Failure Context and Operational Intent
Collections managers deploy synchronous polling scripts to mirror CMS records into downstream data warehouses. The goal is near-real-time synchronization of object metadata, rights statements, and digital asset manifests. Production environments frequently fail under high-volume loads. HTTP 429 and 503 responses cascade across worker threads. Hardcoded polling intervals and in-memory pagination tracking cause state drift. Drift produces duplicate records, orphaned media references, and broken provenance chains. Deterministic polling requires strict API constraint adherence and boundary validation.
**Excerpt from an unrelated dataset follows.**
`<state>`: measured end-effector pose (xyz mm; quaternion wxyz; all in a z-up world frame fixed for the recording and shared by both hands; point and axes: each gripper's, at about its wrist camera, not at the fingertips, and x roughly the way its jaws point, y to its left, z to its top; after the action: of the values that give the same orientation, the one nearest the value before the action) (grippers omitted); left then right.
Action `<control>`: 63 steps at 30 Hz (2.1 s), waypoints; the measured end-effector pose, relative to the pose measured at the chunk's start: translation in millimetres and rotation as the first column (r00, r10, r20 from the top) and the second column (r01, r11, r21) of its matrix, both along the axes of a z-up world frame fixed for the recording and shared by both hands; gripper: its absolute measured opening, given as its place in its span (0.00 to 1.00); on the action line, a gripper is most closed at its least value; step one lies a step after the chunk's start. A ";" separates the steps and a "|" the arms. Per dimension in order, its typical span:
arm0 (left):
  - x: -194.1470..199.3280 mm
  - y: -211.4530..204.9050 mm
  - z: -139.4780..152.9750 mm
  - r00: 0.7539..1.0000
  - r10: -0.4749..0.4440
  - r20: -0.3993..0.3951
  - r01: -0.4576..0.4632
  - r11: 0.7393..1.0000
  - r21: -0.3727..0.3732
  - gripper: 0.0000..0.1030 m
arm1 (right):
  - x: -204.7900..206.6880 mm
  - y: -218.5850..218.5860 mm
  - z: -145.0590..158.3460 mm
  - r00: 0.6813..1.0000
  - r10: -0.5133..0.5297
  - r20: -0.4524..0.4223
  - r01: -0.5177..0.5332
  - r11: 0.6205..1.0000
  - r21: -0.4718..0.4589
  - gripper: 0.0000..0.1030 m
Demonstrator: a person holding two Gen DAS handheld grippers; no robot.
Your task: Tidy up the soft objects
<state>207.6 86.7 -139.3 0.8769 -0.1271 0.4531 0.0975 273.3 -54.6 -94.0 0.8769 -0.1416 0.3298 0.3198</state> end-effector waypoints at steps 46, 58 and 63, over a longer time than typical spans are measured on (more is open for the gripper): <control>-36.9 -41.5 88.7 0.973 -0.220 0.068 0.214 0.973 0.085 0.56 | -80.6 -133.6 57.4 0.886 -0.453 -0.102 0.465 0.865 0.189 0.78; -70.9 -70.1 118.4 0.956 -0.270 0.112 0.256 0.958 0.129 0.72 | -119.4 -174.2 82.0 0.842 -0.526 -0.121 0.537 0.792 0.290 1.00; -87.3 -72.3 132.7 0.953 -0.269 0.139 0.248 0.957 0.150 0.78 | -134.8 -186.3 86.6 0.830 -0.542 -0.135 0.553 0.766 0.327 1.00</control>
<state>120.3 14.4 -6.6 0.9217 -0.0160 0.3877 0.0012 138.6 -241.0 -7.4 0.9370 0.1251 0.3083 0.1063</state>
Baseline architecture patterns are documented in Automated Record Ingestion & Sync Workflows.
Root Cause Analysis
Museum API instability originates from three intersecting failure vectors. First, repeated requests.get() calls exhaust ephemeral ports and starve connection pools. TCP sockets open and close without reuse. Second, sliding-window rate limits communicated via X-RateLimit-Remaining headers are routinely ignored. Fixed time.sleep() intervals either throttle throughput or trigger immediate backoff. Third, loading complete JSON arrays into Python lists scales memory linearly. Constrained CI runners trigger OOM kills during bulk metadata extraction. Schema drift compounds these issues. Missing ObjectID fields, malformed ISO 8601 timestamps, and unescaped MARC fragments break downstream ETL pipelines. Validation must occur at the ingestion boundary.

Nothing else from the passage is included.